EXERCISE REQUIREMENTS: Using the records below, filter for lines that contain the string "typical" and copy them out.

++++ RECORD EXTRACTS ++++

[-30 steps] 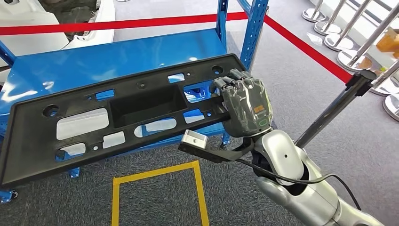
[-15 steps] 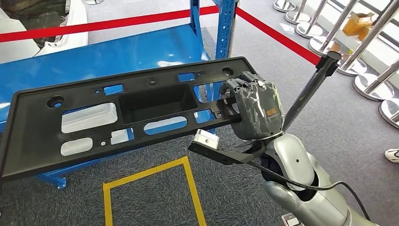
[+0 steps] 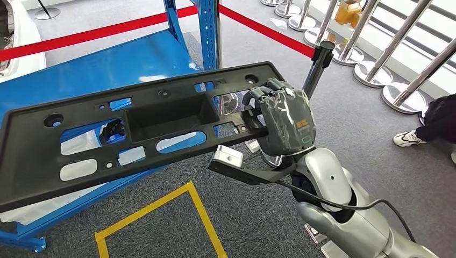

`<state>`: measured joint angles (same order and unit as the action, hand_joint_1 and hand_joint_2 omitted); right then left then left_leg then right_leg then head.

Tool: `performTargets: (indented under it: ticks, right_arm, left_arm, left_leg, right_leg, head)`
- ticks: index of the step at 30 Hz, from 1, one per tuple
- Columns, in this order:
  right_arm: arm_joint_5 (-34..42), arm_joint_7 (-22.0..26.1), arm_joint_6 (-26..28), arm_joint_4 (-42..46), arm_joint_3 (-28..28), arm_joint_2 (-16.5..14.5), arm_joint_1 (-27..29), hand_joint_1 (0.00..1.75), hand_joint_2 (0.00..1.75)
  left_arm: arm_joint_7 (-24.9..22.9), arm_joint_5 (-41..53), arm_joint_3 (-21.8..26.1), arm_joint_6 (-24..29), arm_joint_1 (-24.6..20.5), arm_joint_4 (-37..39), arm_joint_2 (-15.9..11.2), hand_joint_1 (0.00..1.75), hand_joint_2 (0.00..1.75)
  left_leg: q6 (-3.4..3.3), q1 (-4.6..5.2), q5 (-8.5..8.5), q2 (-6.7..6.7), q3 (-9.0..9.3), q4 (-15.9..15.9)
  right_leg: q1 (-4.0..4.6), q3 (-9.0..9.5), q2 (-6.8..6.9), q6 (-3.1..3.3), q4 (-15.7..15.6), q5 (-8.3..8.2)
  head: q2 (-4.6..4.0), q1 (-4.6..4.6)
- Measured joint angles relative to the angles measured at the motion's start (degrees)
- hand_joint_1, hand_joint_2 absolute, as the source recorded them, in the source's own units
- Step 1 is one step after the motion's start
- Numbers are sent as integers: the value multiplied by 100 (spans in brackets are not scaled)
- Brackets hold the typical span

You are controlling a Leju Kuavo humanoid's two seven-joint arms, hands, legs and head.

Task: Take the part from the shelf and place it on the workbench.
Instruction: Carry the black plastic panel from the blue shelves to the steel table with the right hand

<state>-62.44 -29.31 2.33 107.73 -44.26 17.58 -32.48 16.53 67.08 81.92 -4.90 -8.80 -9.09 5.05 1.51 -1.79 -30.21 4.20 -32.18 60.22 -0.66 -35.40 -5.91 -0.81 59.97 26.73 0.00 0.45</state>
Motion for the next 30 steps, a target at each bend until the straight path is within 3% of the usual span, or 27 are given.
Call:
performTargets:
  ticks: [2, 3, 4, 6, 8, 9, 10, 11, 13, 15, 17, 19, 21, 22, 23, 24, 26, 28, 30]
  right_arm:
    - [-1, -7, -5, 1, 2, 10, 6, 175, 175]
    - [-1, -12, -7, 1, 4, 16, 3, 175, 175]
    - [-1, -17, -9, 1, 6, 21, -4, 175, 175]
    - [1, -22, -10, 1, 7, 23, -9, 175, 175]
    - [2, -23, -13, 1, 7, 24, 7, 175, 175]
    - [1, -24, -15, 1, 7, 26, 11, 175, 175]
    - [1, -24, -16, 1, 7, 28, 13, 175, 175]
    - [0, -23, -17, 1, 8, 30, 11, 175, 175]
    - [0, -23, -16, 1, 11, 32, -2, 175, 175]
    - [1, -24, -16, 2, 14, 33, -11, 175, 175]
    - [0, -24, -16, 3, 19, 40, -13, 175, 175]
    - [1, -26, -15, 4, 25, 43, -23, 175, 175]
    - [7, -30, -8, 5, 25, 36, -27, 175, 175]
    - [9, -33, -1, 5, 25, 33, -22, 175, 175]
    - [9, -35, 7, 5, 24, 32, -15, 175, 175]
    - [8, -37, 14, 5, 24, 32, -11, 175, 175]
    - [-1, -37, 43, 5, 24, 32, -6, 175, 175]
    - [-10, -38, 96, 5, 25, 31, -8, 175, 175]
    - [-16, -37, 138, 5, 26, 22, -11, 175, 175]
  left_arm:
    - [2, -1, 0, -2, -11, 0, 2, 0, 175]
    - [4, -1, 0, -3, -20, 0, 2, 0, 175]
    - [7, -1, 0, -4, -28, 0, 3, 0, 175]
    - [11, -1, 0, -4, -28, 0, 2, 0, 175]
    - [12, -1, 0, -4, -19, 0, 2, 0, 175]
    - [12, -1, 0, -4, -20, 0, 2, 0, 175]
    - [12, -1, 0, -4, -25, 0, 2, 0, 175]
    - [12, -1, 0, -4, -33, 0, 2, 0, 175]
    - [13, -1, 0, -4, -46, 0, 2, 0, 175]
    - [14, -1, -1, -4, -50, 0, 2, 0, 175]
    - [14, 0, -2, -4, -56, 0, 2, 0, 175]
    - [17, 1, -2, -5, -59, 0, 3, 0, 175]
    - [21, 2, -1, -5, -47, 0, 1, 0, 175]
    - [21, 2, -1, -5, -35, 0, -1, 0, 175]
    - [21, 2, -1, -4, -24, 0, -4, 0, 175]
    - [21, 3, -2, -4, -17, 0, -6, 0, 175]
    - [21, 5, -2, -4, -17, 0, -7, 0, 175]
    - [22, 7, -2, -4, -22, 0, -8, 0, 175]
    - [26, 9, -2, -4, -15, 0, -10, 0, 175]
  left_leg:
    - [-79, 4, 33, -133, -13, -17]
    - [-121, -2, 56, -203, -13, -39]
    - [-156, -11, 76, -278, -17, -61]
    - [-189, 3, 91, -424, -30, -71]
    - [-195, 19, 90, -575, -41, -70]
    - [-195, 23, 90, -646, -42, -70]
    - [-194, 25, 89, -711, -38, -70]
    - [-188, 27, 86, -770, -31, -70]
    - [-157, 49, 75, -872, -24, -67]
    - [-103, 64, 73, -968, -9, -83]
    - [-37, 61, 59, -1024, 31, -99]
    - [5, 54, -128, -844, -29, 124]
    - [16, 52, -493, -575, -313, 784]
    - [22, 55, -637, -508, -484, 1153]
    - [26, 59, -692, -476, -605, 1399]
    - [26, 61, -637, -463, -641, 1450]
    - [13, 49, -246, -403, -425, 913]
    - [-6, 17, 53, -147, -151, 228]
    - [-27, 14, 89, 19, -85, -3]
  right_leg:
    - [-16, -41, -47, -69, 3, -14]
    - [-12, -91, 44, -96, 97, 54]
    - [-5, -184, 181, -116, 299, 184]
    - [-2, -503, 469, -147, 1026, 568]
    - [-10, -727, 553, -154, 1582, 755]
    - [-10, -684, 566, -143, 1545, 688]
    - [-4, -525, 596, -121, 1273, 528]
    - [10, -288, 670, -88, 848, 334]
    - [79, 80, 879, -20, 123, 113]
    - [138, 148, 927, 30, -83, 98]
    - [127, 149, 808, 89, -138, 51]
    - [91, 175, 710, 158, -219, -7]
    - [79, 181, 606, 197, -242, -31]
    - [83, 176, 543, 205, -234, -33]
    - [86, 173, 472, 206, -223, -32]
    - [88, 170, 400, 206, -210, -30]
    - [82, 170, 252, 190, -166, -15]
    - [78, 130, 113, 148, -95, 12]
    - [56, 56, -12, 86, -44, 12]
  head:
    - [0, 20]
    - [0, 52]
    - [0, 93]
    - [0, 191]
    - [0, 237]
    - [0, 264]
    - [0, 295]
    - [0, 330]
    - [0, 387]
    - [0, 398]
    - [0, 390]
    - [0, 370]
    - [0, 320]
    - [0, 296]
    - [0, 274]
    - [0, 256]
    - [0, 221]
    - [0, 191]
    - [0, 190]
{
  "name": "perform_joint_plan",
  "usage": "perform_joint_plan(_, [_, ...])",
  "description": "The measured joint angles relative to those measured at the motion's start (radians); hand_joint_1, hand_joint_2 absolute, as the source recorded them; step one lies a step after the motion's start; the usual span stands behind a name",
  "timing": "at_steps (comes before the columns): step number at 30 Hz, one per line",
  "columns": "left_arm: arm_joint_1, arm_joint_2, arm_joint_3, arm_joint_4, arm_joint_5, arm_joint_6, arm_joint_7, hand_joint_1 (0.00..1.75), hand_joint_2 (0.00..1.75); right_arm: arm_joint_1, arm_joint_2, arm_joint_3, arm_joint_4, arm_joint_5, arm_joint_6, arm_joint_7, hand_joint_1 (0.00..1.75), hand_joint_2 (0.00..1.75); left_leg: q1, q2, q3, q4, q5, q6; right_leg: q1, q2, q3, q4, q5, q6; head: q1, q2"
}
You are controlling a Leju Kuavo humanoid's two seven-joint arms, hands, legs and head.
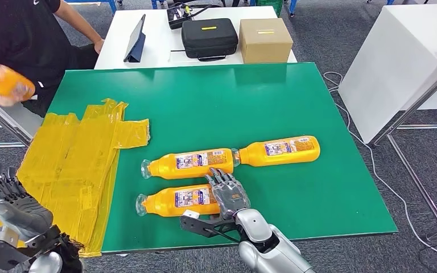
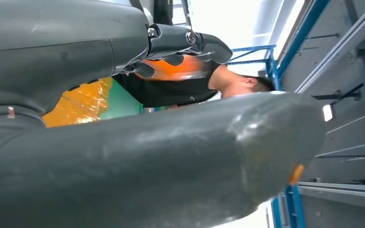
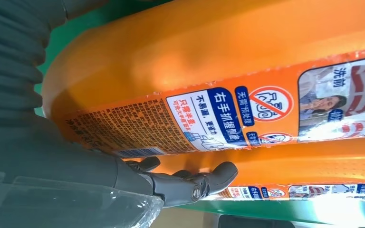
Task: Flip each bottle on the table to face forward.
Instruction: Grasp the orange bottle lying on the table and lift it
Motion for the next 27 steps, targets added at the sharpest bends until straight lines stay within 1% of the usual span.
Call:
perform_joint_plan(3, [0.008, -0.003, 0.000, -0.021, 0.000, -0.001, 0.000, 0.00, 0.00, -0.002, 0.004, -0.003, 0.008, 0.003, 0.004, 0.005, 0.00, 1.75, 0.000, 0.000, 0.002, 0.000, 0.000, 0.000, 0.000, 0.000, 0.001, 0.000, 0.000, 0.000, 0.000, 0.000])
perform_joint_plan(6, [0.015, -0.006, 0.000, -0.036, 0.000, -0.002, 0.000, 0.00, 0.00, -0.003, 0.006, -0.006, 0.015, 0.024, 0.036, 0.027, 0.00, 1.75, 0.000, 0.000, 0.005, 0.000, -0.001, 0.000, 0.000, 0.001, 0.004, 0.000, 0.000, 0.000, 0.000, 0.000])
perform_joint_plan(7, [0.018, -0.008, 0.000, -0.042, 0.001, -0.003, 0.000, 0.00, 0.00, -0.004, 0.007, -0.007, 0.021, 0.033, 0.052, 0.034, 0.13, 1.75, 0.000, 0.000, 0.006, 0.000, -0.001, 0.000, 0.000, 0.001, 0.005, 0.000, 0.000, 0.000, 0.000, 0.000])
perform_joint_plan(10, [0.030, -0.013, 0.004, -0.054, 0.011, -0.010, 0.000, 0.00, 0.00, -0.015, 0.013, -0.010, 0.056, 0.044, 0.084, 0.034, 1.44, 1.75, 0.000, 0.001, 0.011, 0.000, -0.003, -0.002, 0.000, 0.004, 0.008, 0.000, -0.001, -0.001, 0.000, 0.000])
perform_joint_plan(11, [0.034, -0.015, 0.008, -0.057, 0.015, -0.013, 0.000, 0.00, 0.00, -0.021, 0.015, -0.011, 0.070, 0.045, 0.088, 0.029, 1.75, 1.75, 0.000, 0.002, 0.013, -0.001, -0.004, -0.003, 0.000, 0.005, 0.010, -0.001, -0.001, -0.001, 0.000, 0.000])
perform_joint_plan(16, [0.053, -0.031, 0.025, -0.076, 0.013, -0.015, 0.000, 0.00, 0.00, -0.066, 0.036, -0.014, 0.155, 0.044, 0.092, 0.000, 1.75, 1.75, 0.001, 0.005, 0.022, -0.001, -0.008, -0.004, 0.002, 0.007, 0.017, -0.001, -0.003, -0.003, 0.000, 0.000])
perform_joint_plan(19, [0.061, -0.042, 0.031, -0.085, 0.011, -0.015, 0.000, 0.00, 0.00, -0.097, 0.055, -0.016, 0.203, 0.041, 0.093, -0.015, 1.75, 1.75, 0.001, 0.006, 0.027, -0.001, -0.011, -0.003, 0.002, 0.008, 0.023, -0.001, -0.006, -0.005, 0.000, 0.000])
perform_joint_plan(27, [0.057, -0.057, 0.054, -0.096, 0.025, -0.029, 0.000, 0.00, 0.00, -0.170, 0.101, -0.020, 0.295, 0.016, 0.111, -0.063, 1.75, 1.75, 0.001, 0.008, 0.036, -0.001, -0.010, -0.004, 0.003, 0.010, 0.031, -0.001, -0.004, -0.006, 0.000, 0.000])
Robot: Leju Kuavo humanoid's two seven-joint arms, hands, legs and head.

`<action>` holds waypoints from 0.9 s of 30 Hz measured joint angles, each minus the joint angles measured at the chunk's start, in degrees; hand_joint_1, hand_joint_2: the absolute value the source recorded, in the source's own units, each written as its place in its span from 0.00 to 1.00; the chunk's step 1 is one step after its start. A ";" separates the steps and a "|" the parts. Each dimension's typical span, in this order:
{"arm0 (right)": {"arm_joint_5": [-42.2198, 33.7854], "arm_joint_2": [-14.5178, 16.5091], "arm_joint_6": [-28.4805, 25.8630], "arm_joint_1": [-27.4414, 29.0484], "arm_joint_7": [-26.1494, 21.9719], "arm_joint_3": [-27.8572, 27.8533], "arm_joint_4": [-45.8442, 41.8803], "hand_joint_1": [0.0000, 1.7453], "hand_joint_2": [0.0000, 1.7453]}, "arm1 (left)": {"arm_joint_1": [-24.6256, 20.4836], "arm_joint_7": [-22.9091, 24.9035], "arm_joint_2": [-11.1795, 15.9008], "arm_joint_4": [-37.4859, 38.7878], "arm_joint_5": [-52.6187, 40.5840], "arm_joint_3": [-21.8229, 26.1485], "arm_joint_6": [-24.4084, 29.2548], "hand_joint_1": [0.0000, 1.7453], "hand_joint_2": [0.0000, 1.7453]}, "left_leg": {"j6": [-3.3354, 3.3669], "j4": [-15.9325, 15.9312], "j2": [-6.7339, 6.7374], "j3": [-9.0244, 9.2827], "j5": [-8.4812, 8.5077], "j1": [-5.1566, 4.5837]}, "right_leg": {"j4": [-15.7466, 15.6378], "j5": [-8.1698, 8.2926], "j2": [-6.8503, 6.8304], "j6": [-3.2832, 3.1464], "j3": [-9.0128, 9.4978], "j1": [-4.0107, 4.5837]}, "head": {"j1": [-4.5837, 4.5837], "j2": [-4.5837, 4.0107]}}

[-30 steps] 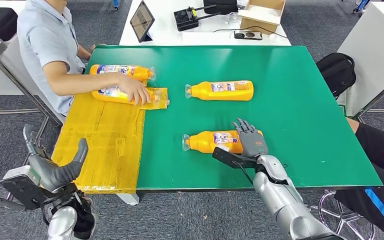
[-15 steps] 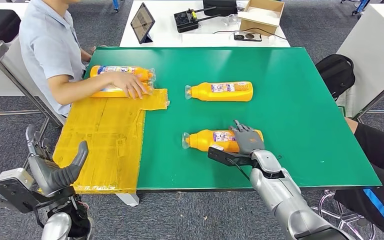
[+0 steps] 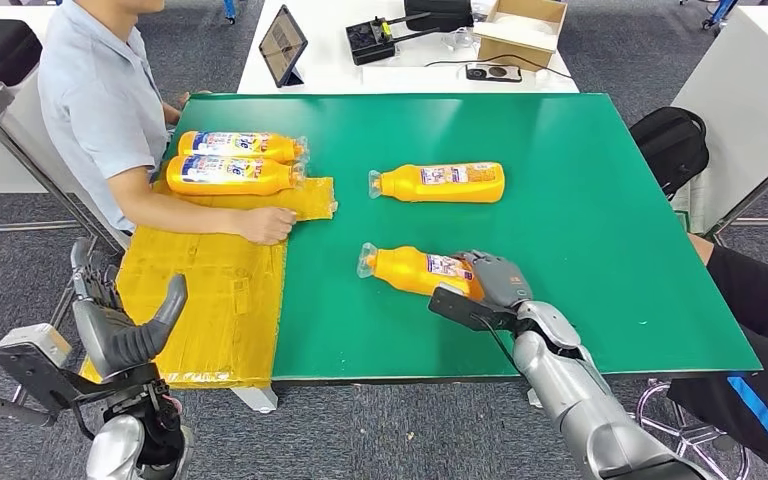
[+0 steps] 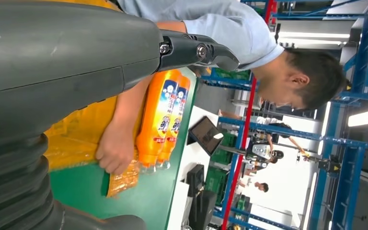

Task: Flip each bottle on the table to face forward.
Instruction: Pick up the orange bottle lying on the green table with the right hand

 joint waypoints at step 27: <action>-19.95 11.27 -8.54 13.26 -22.77 2.86 -26.65 1.00 1.00 | 1.11 1.05 3.23 10.53 -1.54 -21.14 -22.46 0.00 1.00 | 0.00 -0.02 -0.14 -0.54 0.01 0.04 | 0.02 -0.02 -0.07 0.01 -0.43 0.03 | 0.01 0.00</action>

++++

SOLUTION TO THIS EXERCISE:
- Brackets hold the typical span
`<action>` holds waypoints from 0.9 s of 30 Hz measured joint angles, each minus the joint angles measured at the chunk's start, in degrees; hand_joint_1, hand_joint_2: the absolute value the source recorded, in the source's own units, each written as its place in its span from 0.00 to 1.00; the chunk's step 1 is one step after its start. A ";" separates the steps and a "|" the parts. Each dimension's typical span, in this order:

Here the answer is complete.